### WHAT TO PRODUCE
Search the listing below for the word "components" and copy each line where it appears.
Segment Start: THE RECORDS
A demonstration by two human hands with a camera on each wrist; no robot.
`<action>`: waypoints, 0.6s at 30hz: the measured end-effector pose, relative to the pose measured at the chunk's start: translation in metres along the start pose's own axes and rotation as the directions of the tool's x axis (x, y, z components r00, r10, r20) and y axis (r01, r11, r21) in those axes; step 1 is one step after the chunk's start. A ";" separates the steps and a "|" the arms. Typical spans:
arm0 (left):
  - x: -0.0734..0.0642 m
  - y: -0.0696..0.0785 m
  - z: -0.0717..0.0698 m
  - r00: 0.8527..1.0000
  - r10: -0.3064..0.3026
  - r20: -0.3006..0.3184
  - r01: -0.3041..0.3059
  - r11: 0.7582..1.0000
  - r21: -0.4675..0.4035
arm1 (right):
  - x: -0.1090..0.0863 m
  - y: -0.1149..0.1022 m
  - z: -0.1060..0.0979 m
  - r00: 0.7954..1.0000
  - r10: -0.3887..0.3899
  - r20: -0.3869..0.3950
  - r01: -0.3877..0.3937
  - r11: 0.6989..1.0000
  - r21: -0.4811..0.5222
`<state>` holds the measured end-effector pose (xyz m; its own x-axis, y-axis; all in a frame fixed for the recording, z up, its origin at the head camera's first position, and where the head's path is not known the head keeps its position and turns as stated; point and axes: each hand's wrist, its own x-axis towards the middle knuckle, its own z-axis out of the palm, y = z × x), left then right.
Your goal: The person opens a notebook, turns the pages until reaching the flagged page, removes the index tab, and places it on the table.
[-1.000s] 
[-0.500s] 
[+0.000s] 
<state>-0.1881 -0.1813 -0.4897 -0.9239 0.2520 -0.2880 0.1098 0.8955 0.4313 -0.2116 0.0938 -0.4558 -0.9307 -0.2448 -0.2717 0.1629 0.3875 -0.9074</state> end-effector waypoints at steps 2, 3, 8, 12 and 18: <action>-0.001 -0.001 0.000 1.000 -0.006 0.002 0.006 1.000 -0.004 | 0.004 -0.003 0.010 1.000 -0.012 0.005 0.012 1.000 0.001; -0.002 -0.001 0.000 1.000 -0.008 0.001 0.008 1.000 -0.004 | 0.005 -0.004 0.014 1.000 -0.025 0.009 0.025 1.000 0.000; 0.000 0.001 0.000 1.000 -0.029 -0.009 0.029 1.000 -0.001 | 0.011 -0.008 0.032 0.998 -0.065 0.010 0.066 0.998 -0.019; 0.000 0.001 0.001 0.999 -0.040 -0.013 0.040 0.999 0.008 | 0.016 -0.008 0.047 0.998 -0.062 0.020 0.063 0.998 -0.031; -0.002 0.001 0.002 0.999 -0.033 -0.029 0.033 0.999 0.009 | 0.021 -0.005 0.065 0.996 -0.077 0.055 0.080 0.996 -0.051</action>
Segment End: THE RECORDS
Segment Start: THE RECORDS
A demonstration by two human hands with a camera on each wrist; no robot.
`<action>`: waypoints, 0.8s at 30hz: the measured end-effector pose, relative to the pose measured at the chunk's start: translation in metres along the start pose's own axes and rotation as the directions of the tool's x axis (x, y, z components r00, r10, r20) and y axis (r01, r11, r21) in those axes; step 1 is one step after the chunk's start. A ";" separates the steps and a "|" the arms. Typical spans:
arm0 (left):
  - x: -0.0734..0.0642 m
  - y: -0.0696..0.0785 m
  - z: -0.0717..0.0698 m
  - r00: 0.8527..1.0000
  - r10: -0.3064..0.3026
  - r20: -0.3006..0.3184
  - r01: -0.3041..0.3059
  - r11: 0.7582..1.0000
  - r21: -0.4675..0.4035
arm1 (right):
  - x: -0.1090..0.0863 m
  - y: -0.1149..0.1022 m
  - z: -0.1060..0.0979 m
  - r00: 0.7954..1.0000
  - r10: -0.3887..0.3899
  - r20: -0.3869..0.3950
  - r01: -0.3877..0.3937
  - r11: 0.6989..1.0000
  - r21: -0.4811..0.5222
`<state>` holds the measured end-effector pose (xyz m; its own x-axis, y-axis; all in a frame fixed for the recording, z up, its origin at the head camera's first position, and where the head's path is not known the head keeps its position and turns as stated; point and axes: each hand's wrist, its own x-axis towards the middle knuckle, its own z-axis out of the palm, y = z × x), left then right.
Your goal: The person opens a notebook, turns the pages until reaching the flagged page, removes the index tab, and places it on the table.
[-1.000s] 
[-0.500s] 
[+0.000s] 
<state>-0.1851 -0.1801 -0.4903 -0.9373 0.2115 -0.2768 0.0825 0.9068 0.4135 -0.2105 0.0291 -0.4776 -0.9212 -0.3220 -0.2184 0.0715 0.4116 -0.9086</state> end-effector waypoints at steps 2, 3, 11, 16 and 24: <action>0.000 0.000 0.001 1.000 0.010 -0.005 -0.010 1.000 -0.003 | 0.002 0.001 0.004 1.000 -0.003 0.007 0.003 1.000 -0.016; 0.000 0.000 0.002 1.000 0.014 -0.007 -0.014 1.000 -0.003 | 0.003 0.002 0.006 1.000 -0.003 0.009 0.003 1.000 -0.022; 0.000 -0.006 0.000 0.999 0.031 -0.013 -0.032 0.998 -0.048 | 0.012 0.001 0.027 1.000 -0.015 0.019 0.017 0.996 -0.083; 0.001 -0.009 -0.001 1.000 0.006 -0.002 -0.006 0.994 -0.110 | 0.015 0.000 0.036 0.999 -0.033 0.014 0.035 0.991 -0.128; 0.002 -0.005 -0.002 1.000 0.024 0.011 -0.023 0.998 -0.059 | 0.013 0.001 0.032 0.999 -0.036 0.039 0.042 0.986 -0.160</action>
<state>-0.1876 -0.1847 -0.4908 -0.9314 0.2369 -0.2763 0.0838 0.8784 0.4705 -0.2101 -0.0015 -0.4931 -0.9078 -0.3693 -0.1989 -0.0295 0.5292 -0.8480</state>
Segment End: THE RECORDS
### TASK ANSWER
`<action>`: waypoints, 0.6s at 30hz: the measured end-effector pose, relative to the pose measured at the chunk's start: translation in metres along the start pose's own axes and rotation as the directions of the tool's x axis (x, y, z components r00, r10, r20) and y axis (r01, r11, r21) in those axes; step 1 is one step after the chunk's start. A ";" separates the steps and a "|" the arms. Typical spans:
`<action>`: waypoints, 0.8s at 30hz: the measured end-effector pose, relative to the pose measured at the chunk's start: translation in metres along the start pose's own axes and rotation as the directions of the tool's x axis (x, y, z components r00, r10, r20) and y axis (r01, r11, r21) in those axes; step 1 is one step after the chunk's start. A ";" separates the steps and a "|" the arms. Typical spans:

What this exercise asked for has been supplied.